Palavras-chave | origem | ritual | transmissão | treinamento e prática

Abstract

This paper intends to investigate the origin of the acting in some religions procedures and sacred rituals. I’ve used as a reference the following texts: Dancer, researcher and interpreter by Graziela Rodrigues, The golden Buddha changing masks by Mark Olsen, The actor as a shaman by Gilberto Icle and The act of possession by Peter Brook

Keywords | origin | ritual | transmission | training and practice 

 

   

      


Em seu livro História mundial do teatro, Margot Berthold escreve que o teatro é tão antigo quanto a humanidade. Sabemos da existência de formas primitivas teatrais desde os primórdios do homem. O ato de se transformar numa outra pessoa é uma prática ancestral da expressão humana. O instinto da representação já aparece no homem primitivo quando se comunica com um companheiro, através de gestos, com o intuito de passar alguma informação (a descoberta do fogo, o ato da caça, o gesto de beber água, etc.). Nestas pequenas cenas já vemos o binômio fundamental do teatro — ator e espectador — ainda que o teatro propriamente dito (interpretação, encenação, expressão artística, estética e etc.) ainda não possa ser localizado. No entanto, podemos reconhecer o instinto do jogo e do fato cênico que são encontrados na origem da espécie humana.

A forma e o conteúdo da expressão teatral são condicionados pelas necessidades da vida e pelas concepções religiosas. Dessas concepções um indivíduo extrai as forças elementares que transformam o homem em um meio capaz de transcender-se e a seus semelhantes [...] O homem personificou os poderes da natureza.

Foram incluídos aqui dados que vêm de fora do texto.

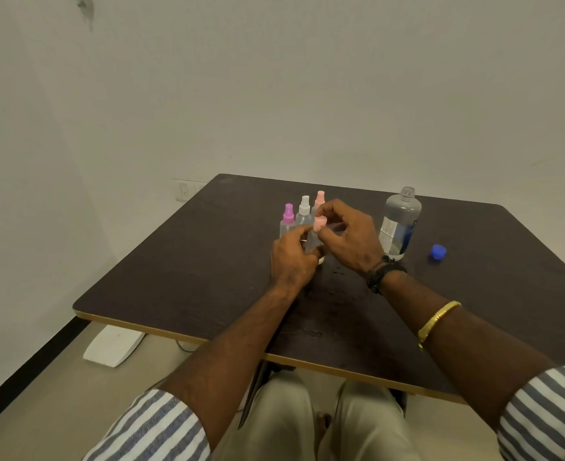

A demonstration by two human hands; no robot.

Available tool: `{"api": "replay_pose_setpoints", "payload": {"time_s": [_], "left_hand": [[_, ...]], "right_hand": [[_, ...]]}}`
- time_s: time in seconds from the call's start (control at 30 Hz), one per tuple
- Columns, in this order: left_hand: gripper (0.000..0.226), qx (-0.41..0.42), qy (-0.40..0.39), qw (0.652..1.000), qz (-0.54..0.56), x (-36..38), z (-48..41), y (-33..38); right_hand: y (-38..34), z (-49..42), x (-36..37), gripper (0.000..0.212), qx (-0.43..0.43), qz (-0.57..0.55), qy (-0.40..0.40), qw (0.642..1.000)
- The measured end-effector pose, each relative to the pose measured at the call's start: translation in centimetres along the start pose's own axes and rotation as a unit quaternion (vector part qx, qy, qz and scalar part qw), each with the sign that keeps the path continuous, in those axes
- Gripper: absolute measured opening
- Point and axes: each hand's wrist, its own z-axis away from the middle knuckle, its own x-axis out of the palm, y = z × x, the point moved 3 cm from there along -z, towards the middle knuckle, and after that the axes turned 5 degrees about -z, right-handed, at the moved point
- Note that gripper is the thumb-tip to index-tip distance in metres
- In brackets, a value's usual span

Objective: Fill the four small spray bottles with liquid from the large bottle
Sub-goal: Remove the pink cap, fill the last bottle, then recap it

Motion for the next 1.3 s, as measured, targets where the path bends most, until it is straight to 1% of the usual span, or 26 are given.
{"api": "replay_pose_setpoints", "payload": {"time_s": [0.07, 0.13, 0.2, 0.33, 0.57, 0.7, 0.8, 0.87, 1.0, 1.3], "left_hand": [[0.041, -0.002, -0.001, 1.000, -0.009, -0.2, -0.1, -0.1], [0.042, -0.002, 0.002, 1.000, -0.017, -0.4, -0.1, -0.1], [0.040, -0.002, 0.006, 1.000, -0.021, -0.6, -0.1, -0.2], [0.044, -0.003, 0.013, 1.000, -0.017, -0.9, -0.2, -0.3], [0.039, -0.003, 0.028, 0.999, -0.026, -1.8, 0.2, -1.1], [0.035, -0.003, 0.031, 0.999, -0.025, -2.7, 0.3, -1.4], [0.032, -0.008, 0.048, 0.998, -0.028, -3.4, 0.5, -1.8], [0.034, -0.011, 0.061, 0.998, -0.025, -3.7, 0.6, -2.0], [0.042, -0.024, 0.069, 0.997, -0.030, -4.3, 0.7, -2.8], [0.051, -0.088, 0.083, 0.990, -0.069, -5.5, -0.2, -3.8]], "right_hand": [[0.0, -0.1, 0.1, 0.016, 0.000, 0.011, 0.004, 1.000], [0.1, -0.3, 0.1, 0.024, 0.015, 0.022, 0.013, 1.000], [0.0, -0.3, 0.2, 0.027, 0.012, 0.018, 0.012, 1.000], [-0.6, -0.1, 0.7, 0.020, -0.008, -0.004, -0.014, 1.000], [-1.3, -0.2, 2.0, 0.017, -0.011, 0.019, 0.000, 1.000], [-1.6, -0.6, 2.0, 0.026, -0.001, -0.002, -0.006, 1.000], [-1.6, -0.6, 2.2, 0.034, 0.002, -0.016, -0.012, 1.000], [-1.4, -0.5, 2.4, 0.032, 0.005, -0.032, -0.009, 0.999], [-1.3, -0.2, 2.5, 0.019, 0.009, -0.039, 0.019, 0.999], [-0.7, 0.0, 2.3, 0.021, 0.022, -0.022, 0.029, 0.999]]}}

Transformou o Sol e a Lua, o vento e o mar em criaturas vivas que brigam, disputam e lutam entre si e que podem ser influenciadas a favorecer o homem por meio de sacrifícios, orações, cerimônias e danças [...] Não somente os festivais de Dioniso da antiga Atenas, mas a Pré-história, a história da religião e o folclore oferecem um material abundante sobre danças rituais e festivais das mais diversas formas que carregam em si as sementes do teatro (BERTHOLD, 2000: p.2).   

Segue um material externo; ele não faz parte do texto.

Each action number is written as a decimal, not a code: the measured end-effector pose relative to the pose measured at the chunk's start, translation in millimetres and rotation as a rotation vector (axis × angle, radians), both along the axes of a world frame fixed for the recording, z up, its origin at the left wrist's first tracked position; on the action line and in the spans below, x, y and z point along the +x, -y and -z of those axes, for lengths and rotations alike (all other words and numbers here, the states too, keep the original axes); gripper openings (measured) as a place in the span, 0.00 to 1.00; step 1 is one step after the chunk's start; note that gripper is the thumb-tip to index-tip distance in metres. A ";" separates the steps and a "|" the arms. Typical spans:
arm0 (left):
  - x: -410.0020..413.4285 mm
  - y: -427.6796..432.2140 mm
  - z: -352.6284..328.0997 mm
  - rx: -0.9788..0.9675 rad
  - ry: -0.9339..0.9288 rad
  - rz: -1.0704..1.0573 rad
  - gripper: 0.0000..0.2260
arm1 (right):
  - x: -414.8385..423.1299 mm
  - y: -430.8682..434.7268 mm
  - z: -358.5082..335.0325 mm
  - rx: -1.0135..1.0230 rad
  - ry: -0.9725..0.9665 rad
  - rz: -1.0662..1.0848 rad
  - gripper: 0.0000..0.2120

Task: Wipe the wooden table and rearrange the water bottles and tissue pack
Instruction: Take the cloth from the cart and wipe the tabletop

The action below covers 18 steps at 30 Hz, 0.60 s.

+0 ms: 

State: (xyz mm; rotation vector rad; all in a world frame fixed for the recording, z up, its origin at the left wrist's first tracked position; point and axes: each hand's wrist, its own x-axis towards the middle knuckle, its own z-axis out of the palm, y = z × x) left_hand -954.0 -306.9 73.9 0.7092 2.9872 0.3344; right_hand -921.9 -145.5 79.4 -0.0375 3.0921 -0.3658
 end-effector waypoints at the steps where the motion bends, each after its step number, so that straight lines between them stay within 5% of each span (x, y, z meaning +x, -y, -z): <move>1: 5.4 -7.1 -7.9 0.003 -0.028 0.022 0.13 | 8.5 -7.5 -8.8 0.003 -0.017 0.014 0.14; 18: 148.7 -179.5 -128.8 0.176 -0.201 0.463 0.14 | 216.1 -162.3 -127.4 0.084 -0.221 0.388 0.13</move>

Os laços que unem o teatro às crenças religiosas, portanto, se estabelecem desde as origens do homem. No Egito, na Grécia, na Pérsia, na Suméria e em todas as religiões tribais xamanísticas, o sacerdote poderia ser confundido com um ator e, tanto um como o outro, tem como objetivo sedimentar um comportamento que extrapole os limites do humano para alcançar o metafísico. Qual teria sido o formato deste teatro ancestral e até que ponto podemos traçar um paralelo entre as funções dos sacerdotes e o ofício dos atores é tema deste trabalho.

Em geral, sabemos que os sacerdotes oficiantes das cerimônias religiosas primitivas se exibiam pintados e trajando vestimentas especiais. Este sacerdote/ator primitivo que tem uma função religiosa na tribo vai se apresentar como que possuído pela entidade da qual é instrumento, conforme ainda hoje podemos encontrar nas diferentes religiões de origem africana no Brasil como a umbanda, a quimbanda e o candomblé. Este sacerdote/dançarino mascarado – um bruxo xamanista – por intermédio de quem os deuses se comunicavam, era alguém que executava comportamentos incomuns, além do humano. Um ator/sacerdote primitivo, veículo e instrumento de mensagens metafísicas, que atingiam fiéis/espectadores, que se exibia em uma cerimônia religiosa carregada de teatralidade.

Um xamã – porta-voz dos deuses – dançarino mascarado, que afastava os demônios, assim como o ator de hoje que traz vida à obra do poeta, tanto um como o outro, perseguem um mesmo objetivo, que é a apresentação de uma outra realidade para fiéis (no caso religioso) e espectadores (no caso artístico). A diferença reside justamente na dinâmica da apresentação: o ator necessita de uma plateia, já os iniciados entregam-se a um mestre, a uma comunidade específica ou até mesmo passam por iniciações solitárias.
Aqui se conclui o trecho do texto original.